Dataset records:
◆ ◆ ◆

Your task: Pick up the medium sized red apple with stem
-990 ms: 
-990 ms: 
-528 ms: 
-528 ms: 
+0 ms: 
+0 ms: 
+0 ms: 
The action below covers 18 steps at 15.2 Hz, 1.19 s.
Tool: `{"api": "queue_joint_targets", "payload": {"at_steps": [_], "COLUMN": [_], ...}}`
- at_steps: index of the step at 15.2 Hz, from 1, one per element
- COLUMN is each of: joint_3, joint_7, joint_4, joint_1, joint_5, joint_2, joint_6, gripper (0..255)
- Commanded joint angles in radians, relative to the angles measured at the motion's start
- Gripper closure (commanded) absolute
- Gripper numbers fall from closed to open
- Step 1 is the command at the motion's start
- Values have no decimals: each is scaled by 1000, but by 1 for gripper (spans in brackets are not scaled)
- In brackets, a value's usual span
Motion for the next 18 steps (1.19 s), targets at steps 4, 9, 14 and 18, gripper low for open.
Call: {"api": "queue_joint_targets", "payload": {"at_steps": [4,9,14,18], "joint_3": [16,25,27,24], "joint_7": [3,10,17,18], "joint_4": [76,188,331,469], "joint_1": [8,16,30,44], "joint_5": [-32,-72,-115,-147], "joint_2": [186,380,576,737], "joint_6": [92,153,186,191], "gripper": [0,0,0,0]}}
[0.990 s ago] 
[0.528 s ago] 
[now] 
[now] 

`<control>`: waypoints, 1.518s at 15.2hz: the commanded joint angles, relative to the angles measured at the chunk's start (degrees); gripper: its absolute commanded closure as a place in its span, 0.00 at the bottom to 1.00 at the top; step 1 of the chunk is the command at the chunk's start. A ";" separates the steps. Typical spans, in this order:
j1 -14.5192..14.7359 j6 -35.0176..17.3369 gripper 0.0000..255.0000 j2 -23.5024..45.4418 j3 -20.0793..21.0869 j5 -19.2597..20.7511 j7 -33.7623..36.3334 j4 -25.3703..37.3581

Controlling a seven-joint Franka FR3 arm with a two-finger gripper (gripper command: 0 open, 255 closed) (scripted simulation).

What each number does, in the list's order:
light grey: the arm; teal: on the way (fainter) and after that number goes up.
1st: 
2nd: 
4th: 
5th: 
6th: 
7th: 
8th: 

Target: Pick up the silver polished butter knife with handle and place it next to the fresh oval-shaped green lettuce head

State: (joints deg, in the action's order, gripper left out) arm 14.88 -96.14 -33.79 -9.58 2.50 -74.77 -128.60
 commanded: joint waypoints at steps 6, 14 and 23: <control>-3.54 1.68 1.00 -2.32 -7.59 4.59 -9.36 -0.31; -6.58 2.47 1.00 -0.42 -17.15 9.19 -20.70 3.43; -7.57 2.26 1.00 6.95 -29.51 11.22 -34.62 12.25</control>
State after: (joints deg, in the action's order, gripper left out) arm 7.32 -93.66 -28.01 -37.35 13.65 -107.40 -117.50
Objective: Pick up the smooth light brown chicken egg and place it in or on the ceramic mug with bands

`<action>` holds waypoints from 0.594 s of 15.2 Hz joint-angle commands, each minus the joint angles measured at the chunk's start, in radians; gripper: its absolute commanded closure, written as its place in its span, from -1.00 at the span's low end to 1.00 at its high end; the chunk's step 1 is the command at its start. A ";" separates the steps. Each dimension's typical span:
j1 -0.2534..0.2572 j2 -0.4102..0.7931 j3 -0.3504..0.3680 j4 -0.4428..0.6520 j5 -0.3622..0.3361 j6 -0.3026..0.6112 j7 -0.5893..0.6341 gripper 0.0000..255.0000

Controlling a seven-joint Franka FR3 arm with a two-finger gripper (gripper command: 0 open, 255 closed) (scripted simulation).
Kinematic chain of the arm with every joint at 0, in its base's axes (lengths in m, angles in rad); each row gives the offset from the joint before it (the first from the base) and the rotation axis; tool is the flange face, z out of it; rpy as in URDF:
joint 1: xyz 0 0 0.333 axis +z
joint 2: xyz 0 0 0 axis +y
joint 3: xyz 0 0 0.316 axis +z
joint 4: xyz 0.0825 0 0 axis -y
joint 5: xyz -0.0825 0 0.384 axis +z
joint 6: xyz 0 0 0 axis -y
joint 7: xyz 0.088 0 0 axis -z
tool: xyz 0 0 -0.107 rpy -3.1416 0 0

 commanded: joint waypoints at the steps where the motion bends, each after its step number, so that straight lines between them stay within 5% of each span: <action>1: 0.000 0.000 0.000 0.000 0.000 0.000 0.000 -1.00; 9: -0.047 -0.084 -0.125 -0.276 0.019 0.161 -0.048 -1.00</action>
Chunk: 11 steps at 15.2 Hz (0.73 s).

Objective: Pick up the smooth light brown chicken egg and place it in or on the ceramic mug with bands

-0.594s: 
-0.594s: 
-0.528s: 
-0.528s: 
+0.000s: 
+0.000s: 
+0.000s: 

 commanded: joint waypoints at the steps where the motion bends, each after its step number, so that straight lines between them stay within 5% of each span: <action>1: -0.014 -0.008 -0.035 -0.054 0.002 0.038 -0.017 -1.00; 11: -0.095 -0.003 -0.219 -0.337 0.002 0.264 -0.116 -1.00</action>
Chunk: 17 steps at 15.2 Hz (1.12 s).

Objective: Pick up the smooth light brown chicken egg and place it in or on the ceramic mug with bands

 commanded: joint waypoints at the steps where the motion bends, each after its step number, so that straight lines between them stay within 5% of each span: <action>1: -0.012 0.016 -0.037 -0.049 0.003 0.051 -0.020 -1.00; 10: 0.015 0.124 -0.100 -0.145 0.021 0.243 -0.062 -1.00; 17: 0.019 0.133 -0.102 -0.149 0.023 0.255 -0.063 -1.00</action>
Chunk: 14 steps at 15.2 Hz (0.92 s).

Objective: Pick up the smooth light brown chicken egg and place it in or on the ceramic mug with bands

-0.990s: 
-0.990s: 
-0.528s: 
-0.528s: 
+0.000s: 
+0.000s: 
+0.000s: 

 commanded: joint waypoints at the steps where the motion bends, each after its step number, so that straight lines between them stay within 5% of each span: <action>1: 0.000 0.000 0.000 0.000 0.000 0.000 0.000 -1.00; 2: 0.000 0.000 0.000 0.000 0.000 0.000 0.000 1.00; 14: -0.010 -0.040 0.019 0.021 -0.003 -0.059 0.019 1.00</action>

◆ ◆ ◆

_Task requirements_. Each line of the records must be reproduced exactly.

_Written reply_.
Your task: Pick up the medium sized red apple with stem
-990 ms: 
-990 ms: 
-528 ms: 
-528 ms: 
+0 ms: 
+0 ms: 
+0 ms: 
The action below covers 18 steps at 15.2 Hz, 1.19 s.
Tool: `{"api": "queue_joint_targets", "payload": {"at_steps": [_], "COLUMN": [_], ...}}`
- at_steps: index of the step at 15.2 Hz, from 1, one per element
- COLUMN is each of: joint_3, joint_7, joint_4, joint_1, joint_5, joint_2, joint_6, gripper (0..255)
- Commanded joint angles in radians, relative to the angles measured at the motion's start
- Gripper closure (commanded) absolute
- Gripper numbers fall from closed to open
- Step 1 is the command at the motion's start
- Values have no decimals: each is scaled by 1000, but by 1 for gripper (spans in brackets are not scaled)
- In brackets, a value's usual span
Motion for the next 18 steps (1.19 s), targets at steps 4, 9, 14 and 18, gripper low for open.
Call: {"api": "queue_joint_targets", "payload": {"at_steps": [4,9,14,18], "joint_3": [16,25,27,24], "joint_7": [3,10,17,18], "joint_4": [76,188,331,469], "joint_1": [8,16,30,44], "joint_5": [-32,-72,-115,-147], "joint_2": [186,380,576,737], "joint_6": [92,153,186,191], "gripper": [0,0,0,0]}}
[0.990 s ago] 
[0.528 s ago] 
[now] 
[now] 

`<control>`: waypoints, 1.518s at 15.2hz: the commanded joint angles, relative to the angles measured at the chunk's start (degrees); gripper: its absolute commanded closure as a place in its span, 0.00 at the bottom to 1.00 at the top; step 1 of the chunk is the command at the chunk's start. A ";" separates the steps. Typical spans, in this order:
j1 -14.5192..14.7359 j6 -35.0176..17.3369 gripper 0.0000..255.0000 j2 -23.5024..45.4418 j3 -20.0793..21.0869 j5 -19.2597..20.7511 j7 -33.7623..36.3334 j4 -25.3703..37.3581

Controlling a seven-joint Franka FR3 arm with a two-finger gripper (gripper command: 0 open, 255 closed) (scripted simulation).

What each number does, in the list's order:
light grey: the arm; teal: on the way (fainter) and after that number goes up.
1st: 
2nd: 
4th: 
5th: 
6th: 
7th: 
8th: 

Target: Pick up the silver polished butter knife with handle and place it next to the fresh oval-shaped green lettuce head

State: (joints deg, in the action's order, gripper left out) arm 14.88 -96.14 -33.79 -9.58 2.50 -74.77 -128.60
 commanded: joint waypoints at steps 6, 14 and 23: <control>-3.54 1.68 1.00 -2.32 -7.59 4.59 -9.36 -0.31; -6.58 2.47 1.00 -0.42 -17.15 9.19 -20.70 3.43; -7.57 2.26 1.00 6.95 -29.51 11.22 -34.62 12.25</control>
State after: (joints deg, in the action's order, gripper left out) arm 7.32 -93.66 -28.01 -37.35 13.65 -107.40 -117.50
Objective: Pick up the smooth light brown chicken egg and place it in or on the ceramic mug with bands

`<action>` holds waypoints from 0.594 s of 15.2 Hz joint-angle commands, each minus the joint angles measured at the chunk's start, in radians; gripper: its absolute commanded closure, written as its place in its span, from -1.00 at the span's low end to 1.00 at its high end; the chunk's step 1 is the command at its start. A ";" separates the steps. Each dimension's typical span:
j1 -0.2534..0.2572 j2 -0.4102..0.7931 j3 -0.3504..0.3680 j4 -0.4428..0.6520 j5 -0.3622..0.3361 j6 -0.3026..0.6112 j7 -0.5893..0.6341 gripper 0.0000..255.0000

Controlling a seven-joint Franka FR3 arm with a two-finger gripper (gripper command: 0 open, 255 closed) (scripted simulation).
Kinematic chain of the arm with every joint at 0, in its base's axes (lengths in m, angles in rad); each row gives the offset from the joint before it (the first from the base) and the rotation axis; tool is the flange face, z out of it; rpy as in URDF:
joint 1: xyz 0 0 0.333 axis +z
joint 2: xyz 0 0 0 axis +y
joint 3: xyz 0 0 0.316 axis +z
joint 4: xyz 0.0825 0 0 axis -y
joint 5: xyz -0.0825 0 0.384 axis +z
joint 6: xyz 0 0 0 axis -y
joint 7: xyz 0.088 0 0 axis -z
tool: xyz 0 0 -0.107 rpy -3.1416 0 0

 commanded: joint waypoints at the steps where the motion bends, each after its step number, so that straight lines between them stay within 5% of each span: <action>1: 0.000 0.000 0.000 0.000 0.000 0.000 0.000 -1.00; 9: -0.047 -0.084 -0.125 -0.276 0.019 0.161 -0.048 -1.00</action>
Chunk: 11 steps at 15.2 Hz (0.73 s).

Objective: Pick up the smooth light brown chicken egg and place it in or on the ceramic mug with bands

-0.594s: 
-0.594s: 
-0.528s: 
-0.528s: 
+0.000s: 
+0.000s: 
+0.000s: 

 commanded: joint waypoints at the steps where the motion bends, each after its step number, so that straight lines between them stay within 5% of each span: <action>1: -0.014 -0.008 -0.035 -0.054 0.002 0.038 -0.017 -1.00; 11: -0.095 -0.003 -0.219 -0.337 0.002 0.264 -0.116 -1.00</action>
Chunk: 17 steps at 15.2 Hz (1.12 s).

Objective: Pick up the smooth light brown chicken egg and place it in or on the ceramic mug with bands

 commanded: joint waypoints at the steps where the motion bends, each after its step number, so that straight lines between them stay within 5% of each span: <action>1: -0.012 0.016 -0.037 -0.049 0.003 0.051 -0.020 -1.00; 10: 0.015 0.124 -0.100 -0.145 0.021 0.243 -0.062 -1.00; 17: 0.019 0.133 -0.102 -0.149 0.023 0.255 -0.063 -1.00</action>
Chunk: 14 steps at 15.2 Hz (0.92 s).

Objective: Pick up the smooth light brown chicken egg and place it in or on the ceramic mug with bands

-0.990s: 
-0.990s: 
-0.528s: 
-0.528s: 
+0.000s: 
+0.000s: 
+0.000s: 

 commanded: joint waypoints at the steps where the motion bends, each after its step number, so that straight lines between them stay within 5% of each span: <action>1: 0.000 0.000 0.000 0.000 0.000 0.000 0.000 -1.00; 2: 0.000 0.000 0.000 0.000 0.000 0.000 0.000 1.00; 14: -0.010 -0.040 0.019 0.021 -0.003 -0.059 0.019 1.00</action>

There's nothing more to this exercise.